Extended Data Fig. 1 China Land use (2017).

This map is derived from FROM-GLC 2017v1. It shows the land use of China in 2017. There are 10 types of land, namely cropland, forest, grassland, shrubland, wetland, water, tundra, impervious surface, bareland and snow/ice. We extract cropland from this map for our analysis. The geographic coordinates of maps can be found in Fig. 1a. The base map was applied without endorsement using data from the Database of Global Administrative Areas (GADM; https://gadm.org/).

Extended Data Fig. 2 Categories of regions.

We divide the country’s provinces into four categories according to terrain and local economic conditions. HP refers to high-income plain region. LP refers to low-income plain region. HM represents for high-income mountainous region. LM represents for low-income mountainous region. The geographic coordinates of maps can be found in Fig. 1a. The base map was applied without endorsement using data from the Database of Global Administrative Areas (GADM; https://gadm.org/).

Extended Data Fig. 3 Distribution of sample sites.

The sample sites for field size are from the table of dominant field size provided by Lesiv et al. There are 5421 sites, detailed data can be downloaded at http://pure.iiasa.ac.at/id/eprint/15526/. And the data was transferred to point shapefile by ArcGIS 10.2. Yellow area is cropland. The geographic coordinates of maps can be found in Fig. 1a. The base map was applied without endorsement using data from the Database of Global Administrative Areas (GADM; https://gadm.org/).

Source data

Extended Data Fig. 4 Field size share in different regions.

This figure shows the percentage of different field size in the four regions mentioned above. And SF refers to scale farming.
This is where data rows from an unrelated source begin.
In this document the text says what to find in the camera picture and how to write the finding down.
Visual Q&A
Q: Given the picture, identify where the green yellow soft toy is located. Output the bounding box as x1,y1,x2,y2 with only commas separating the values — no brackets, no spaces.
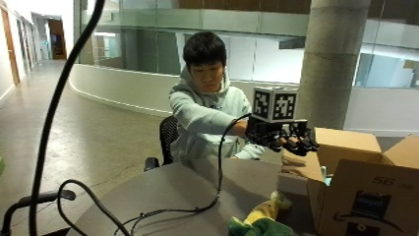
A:
227,191,296,236

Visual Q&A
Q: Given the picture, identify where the black chair armrest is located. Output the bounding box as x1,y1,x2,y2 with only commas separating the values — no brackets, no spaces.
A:
0,189,78,236

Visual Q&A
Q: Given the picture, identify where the white marker cube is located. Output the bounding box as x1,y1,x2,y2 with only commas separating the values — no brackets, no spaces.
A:
252,86,299,124

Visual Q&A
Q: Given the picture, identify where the thin black glove cable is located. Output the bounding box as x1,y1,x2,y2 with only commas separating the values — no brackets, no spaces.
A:
115,112,253,236

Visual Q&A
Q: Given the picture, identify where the brown cardboard box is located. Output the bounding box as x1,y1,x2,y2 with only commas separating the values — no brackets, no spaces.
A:
279,127,419,236

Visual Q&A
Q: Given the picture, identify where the thick black cable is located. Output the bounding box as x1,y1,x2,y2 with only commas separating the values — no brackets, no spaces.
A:
29,0,132,236

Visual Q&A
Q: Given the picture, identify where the the person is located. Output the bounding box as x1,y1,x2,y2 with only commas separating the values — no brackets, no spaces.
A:
168,30,268,162

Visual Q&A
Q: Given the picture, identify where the grey concrete pillar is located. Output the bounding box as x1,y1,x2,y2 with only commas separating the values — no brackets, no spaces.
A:
295,0,373,131

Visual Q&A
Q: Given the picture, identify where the black office chair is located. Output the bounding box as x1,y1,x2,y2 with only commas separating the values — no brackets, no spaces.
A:
144,115,180,173

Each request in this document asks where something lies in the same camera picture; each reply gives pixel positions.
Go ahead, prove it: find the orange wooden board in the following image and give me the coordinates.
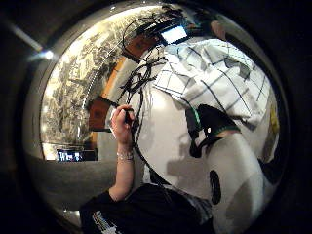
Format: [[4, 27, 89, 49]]
[[101, 57, 129, 100]]

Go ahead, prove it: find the brown wooden cabinet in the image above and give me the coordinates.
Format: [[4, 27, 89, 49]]
[[87, 97, 115, 133]]

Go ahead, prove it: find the bright lit monitor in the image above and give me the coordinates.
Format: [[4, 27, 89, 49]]
[[160, 25, 189, 45]]

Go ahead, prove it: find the dark screen with white text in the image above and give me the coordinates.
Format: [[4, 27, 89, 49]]
[[56, 148, 98, 163]]

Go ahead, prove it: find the yellow object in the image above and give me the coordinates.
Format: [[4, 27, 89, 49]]
[[268, 103, 281, 144]]

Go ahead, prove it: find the black cable bundle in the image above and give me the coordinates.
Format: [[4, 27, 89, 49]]
[[115, 16, 172, 184]]

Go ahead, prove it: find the white checked cloth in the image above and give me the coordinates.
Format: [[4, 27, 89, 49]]
[[151, 37, 273, 129]]

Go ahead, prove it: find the silver bead bracelet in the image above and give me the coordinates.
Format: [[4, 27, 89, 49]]
[[116, 150, 136, 162]]

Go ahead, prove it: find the person's black shirt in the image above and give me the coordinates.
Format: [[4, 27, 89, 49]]
[[78, 182, 216, 234]]

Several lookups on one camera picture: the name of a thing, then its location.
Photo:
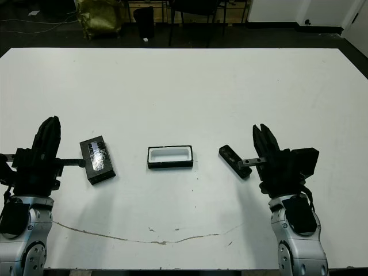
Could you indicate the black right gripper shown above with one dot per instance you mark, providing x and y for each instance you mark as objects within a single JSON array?
[{"x": 281, "y": 175}]

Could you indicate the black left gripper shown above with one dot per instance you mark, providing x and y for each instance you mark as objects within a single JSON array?
[{"x": 34, "y": 178}]

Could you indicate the slim black camera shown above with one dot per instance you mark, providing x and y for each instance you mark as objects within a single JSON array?
[{"x": 230, "y": 156}]

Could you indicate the black printed box lid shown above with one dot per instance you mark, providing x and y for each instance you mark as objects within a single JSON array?
[{"x": 97, "y": 161}]

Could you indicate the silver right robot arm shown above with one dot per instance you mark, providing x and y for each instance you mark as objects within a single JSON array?
[{"x": 299, "y": 247}]

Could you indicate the black box base white insert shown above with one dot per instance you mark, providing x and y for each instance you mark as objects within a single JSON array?
[{"x": 169, "y": 165}]

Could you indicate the white paper sheet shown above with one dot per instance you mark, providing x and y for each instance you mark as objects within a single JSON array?
[{"x": 34, "y": 13}]

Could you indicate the yellow green bag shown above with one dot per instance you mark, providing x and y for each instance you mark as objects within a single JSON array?
[{"x": 97, "y": 17}]

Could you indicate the white door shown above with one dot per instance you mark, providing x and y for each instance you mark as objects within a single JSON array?
[{"x": 358, "y": 28}]

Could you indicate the black chair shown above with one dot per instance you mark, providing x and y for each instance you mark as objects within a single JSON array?
[{"x": 198, "y": 5}]

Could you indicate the wooden desk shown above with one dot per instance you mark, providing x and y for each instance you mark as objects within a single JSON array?
[{"x": 161, "y": 15}]

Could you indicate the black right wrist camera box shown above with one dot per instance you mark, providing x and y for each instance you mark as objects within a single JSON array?
[{"x": 306, "y": 162}]

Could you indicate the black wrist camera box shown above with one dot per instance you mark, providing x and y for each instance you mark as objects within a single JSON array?
[
  {"x": 5, "y": 172},
  {"x": 306, "y": 162}
]

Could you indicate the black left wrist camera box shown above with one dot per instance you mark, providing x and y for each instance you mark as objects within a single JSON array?
[{"x": 5, "y": 172}]

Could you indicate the round black wall knob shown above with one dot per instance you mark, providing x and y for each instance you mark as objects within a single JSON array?
[{"x": 308, "y": 21}]

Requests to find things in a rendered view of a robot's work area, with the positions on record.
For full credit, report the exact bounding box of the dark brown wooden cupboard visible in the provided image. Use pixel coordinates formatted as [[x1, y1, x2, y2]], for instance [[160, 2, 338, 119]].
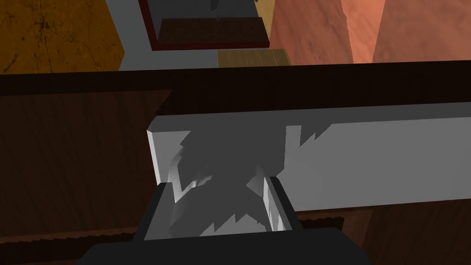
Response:
[[0, 60, 471, 265]]

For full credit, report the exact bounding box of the grey bar handle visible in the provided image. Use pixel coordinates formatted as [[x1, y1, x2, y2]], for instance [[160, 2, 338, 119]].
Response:
[[146, 103, 471, 236]]

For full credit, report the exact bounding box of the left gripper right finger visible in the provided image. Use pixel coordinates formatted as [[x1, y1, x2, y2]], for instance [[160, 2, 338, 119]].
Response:
[[263, 175, 304, 233]]

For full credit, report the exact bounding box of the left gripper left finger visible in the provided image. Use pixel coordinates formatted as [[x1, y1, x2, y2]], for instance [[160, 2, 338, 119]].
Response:
[[133, 181, 176, 242]]

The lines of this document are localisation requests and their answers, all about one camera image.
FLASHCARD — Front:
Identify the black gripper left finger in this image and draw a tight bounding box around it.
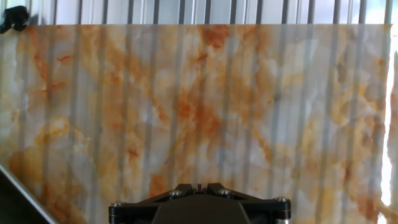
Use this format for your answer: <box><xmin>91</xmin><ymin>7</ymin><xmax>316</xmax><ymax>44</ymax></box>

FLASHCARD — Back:
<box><xmin>108</xmin><ymin>182</ymin><xmax>200</xmax><ymax>224</ymax></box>

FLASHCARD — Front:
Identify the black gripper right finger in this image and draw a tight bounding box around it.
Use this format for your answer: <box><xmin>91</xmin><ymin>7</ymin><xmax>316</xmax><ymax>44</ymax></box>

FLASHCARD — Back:
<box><xmin>198</xmin><ymin>182</ymin><xmax>292</xmax><ymax>224</ymax></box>

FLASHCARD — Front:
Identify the orange marble pattern sheet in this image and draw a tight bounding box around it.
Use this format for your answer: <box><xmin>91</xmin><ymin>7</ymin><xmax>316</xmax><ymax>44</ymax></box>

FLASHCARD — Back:
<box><xmin>0</xmin><ymin>23</ymin><xmax>398</xmax><ymax>224</ymax></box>

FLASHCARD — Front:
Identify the small black knobbly object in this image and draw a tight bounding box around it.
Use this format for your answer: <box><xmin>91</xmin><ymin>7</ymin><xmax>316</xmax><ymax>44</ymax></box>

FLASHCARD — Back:
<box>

The color is consistent with Fig. 1. The red color represents for field which is less than 0.6 hectare (ha), yellow for 0.6–2.6 ha, green for 2.6–16 ha, light blue for 16–100 ha and dark blue for field larger than 100 ha.

Extended Data Fig. 5 Land consolidation sites.

We collected land consolidation data from the website. It shows the distribution of land consolidation projects that almost cover all of China’s provinces. The geographic coordinates of maps can be found in Fig. 1a. The base map was applied without endorsement using data from the Database of Global Administrative Areas (GADM; https://gadm.org/).

Source data

Extended Data Fig. 6 Consolidation cost share.

The cropland share of every region is calculated from cropland map. We calculated the proportion change based on Extended Data Fig. 4 and the cropland area to get the consolidation area. Consolidation cost was calculated by cost per hectare and consolidation area. Here we only show the share of each region, details see Supplementary Table 3.

Extended Data Fig. 7 Slope of China.

The slope of China is range from 0 to 45 degrees. And we divided it into 6 levels, namely <2, 2–5, 5–8, 8-15, 15-25 and >25 degrees. It can be seen that most of the land is less than 8 degrees while great slopes located mainly in southwest region. The geographic coordinates of maps can be found in Fig. 1a. The base map was applied without endorsement using data from the Database of Global Administrative Areas (GADM; https://gadm.org/).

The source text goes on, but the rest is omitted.